Work task
Everything from the first line of the records below through the line containing "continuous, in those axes" is to be retyped exactly; leave out the rest.

==============================

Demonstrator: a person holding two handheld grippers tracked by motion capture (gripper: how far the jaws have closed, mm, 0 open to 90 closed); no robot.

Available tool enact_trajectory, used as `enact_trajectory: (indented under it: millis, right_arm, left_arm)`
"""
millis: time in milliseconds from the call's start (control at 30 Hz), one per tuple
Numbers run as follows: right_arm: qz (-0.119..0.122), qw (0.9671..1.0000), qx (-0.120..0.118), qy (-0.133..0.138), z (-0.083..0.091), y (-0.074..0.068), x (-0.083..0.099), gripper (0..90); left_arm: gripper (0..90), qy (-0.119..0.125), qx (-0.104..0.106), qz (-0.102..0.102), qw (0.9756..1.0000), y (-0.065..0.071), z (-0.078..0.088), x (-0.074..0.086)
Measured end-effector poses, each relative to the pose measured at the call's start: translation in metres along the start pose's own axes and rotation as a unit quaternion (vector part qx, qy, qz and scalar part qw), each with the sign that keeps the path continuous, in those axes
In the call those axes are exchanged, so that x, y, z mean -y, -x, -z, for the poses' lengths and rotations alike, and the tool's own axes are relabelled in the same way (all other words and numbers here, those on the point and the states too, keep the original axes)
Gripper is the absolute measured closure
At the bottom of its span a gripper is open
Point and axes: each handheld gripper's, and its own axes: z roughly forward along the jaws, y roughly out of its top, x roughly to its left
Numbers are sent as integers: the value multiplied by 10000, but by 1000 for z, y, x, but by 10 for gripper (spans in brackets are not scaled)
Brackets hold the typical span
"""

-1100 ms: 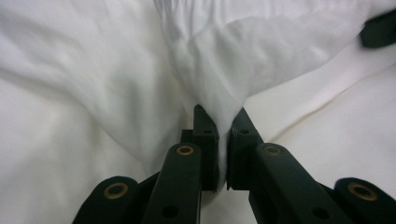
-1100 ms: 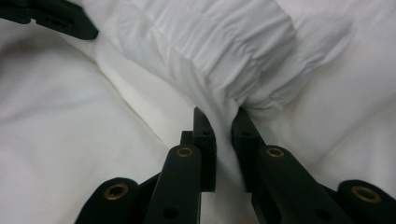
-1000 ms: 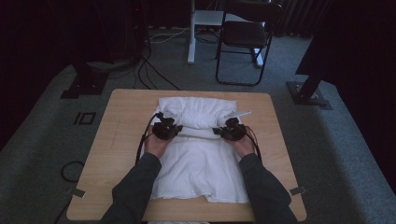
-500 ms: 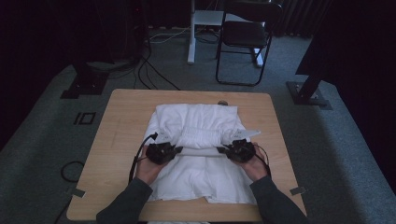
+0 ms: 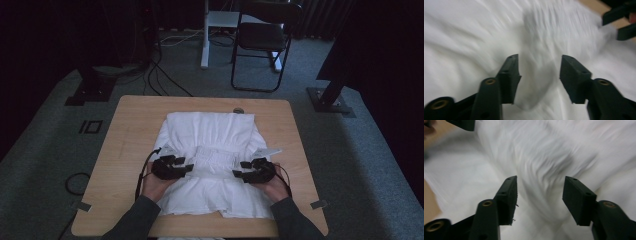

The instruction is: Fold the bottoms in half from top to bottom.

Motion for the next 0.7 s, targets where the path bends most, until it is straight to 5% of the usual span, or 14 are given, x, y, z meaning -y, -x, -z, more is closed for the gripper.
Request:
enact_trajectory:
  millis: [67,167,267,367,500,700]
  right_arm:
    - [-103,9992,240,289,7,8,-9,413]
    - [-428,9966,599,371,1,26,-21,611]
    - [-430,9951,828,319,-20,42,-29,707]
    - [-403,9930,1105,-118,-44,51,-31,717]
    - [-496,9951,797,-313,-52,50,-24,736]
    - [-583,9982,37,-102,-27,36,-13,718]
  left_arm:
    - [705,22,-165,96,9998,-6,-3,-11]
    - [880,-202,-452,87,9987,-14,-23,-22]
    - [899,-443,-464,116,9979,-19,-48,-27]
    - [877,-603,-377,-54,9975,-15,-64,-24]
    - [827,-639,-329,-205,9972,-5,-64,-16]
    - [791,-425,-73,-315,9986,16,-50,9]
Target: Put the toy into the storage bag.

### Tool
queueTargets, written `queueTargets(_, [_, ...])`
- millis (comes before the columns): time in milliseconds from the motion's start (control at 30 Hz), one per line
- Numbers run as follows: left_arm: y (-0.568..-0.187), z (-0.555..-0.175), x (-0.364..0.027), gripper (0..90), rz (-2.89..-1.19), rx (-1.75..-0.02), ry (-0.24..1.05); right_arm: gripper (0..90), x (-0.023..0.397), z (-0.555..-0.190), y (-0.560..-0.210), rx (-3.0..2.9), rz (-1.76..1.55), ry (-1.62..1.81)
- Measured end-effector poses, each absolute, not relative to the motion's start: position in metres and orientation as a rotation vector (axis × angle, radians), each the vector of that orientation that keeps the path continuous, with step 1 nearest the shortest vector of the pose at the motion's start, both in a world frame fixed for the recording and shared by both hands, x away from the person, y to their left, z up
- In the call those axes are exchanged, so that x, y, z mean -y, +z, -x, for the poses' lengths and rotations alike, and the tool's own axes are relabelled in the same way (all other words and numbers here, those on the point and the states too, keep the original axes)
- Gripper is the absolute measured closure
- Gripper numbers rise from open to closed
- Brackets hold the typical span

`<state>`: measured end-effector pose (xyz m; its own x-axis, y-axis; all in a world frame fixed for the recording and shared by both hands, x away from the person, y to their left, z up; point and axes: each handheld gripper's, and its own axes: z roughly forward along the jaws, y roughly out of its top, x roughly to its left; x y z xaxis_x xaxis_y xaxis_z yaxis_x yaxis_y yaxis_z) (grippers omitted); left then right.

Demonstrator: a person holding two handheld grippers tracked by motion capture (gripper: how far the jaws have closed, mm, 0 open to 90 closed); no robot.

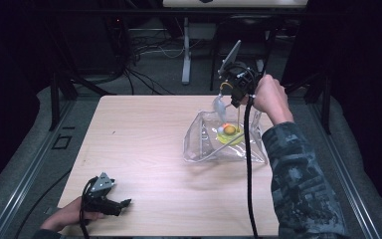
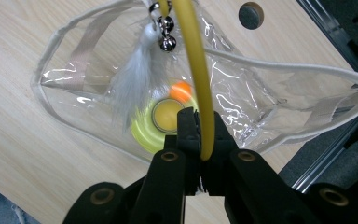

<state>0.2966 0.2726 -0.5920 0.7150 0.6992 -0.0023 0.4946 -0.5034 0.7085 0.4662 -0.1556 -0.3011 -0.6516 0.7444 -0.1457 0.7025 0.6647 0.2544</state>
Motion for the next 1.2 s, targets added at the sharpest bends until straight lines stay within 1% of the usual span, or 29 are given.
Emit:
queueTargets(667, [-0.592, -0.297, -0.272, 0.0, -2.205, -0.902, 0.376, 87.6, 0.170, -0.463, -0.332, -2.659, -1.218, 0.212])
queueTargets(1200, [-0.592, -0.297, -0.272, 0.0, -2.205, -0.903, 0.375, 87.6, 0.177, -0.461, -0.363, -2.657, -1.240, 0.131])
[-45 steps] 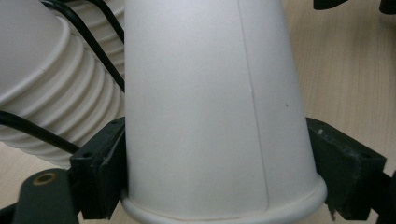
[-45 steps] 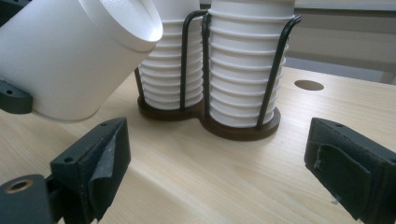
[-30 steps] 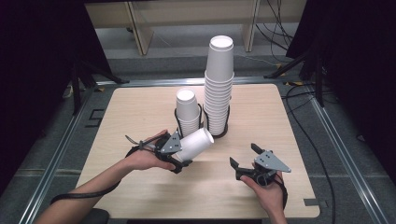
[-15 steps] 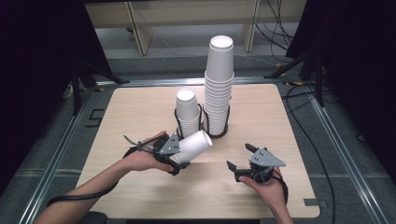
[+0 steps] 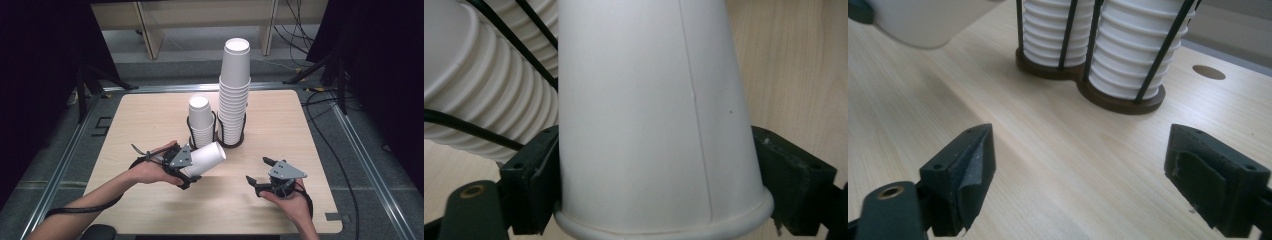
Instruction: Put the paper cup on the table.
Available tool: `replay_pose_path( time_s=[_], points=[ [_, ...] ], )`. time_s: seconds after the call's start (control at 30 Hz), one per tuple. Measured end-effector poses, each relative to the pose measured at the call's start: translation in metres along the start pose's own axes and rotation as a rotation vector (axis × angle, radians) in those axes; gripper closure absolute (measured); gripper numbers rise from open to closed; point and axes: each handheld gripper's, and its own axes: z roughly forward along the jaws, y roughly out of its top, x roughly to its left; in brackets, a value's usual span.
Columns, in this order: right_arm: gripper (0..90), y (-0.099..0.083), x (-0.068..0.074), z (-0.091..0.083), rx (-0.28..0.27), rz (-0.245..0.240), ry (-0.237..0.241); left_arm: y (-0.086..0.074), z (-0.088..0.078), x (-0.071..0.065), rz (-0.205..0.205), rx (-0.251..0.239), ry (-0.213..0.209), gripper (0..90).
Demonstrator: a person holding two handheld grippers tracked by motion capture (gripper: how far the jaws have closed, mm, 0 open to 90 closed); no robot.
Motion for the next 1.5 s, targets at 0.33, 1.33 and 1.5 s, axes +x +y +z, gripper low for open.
replay_pose_path(
  time_s=[0.33, 1.33, 1.5],
  points=[
    [14.8, 0.007, -0.002, -0.002, 0.017, -0.01, 0.06, 0.001, 0.002, -0.006, 0.036, 0.021, -0.052, 16.3],
    [15.1, 0.013, -0.005, 0.002, 0.057, -0.126, 0.218, 0.014, 0.013, -0.004, 0.166, 0.199, -0.192, 16.5],
    [15.1, 0.016, -0.003, 0.002, 0.079, -0.148, 0.237, 0.016, 0.014, -0.001, 0.191, 0.25, -0.213, 16.6]
  ],
)
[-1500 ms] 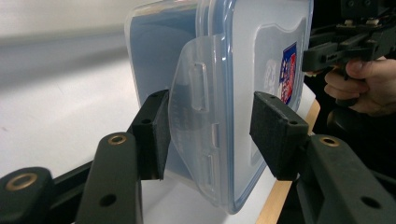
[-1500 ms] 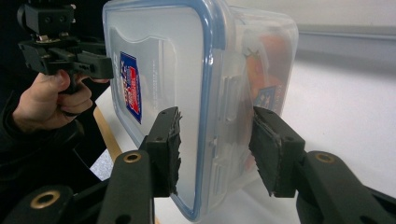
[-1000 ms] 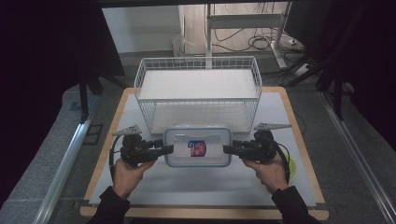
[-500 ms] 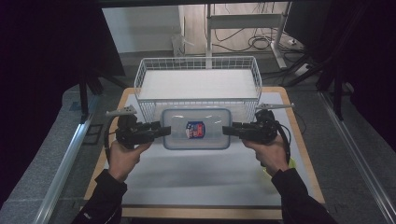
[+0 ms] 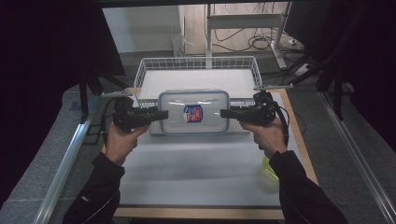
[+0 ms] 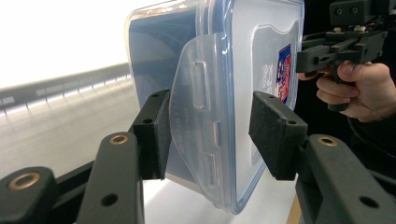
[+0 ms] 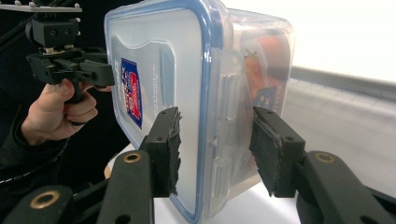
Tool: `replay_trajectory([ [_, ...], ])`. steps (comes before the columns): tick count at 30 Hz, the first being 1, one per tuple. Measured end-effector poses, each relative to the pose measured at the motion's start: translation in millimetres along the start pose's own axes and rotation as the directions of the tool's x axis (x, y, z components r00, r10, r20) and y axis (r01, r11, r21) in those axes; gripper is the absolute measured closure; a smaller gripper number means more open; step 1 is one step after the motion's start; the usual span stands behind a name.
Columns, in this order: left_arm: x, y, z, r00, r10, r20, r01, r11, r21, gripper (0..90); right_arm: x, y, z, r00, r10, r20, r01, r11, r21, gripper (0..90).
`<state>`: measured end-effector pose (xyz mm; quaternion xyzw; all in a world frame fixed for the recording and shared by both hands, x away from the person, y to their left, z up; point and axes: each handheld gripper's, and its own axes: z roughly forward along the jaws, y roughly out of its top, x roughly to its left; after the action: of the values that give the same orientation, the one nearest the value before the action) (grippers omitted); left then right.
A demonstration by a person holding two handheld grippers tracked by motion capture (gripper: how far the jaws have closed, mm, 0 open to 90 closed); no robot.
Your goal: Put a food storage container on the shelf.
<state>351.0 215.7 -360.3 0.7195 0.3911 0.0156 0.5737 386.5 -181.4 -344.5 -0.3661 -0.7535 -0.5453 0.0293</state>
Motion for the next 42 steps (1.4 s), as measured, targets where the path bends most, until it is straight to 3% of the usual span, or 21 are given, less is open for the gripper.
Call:
replay_trajectory([
  [10,7.9,30.6,7.2,1.0000,0.005,-0.005,-0.005,1.0000,0.003,49.8,-9.3,32.0,-0.3,0.9997,0.023,0.012,-0.022,0.999,-0.026,53.6],
  [23,18.1,65.6,13.4,1.0000,0.009,-0.002,-0.009,1.0000,0.001,49.8,-17.8,59.9,-0.3,0.9994,0.030,0.018,-0.028,0.998,-0.061,53.5],
  [42,42.2,88.2,35.4,0.9985,-0.049,-0.025,0.049,0.9988,0.009,48.6,-43.1,81.5,12.9,0.9940,0.099,0.047,-0.095,0.992,-0.080,52.8],
])
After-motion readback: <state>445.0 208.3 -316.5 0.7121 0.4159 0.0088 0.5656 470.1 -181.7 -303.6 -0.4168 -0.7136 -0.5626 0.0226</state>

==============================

Answer section
Demonstrator: a person holding two handheld grippers tracked by motion capture (gripper: how far the jaws have closed, mm, 0 open to 90 closed); no robot.

Available tool enact_trajectory, used as `enact_trajectory: (indented under it: millis, right_arm, left_arm)`
"""
millis: time in milliseconds from the call's start (control at 30 Hz), one per tuple
Numbers run as follows: right_arm: qz (-0.119..0.122), qw (0.9671..1.0000), qx (-0.120..0.118), qy (-0.133..0.138), z (-0.083..0.091), y (-0.074..0.068), x (-0.083..0.099), gripper (0..90); left_arm: gripper (0..90), qy (-0.119..0.125), qx (-0.104..0.106), qz (-0.102..0.102), qw (0.9756..1.0000), y (-0.065..0.071), z (-0.078..0.088), x (-0.074..0.086)
Measured end-effector poses, each relative to the pose measured at the call's start: translation in metres along the start pose's own axes and rotation as a unit quaternion (vector part qx, qy, qz and scalar part qw), each with the sign that keeps the path continuous, in those axes

The answer given above is complete as it stands.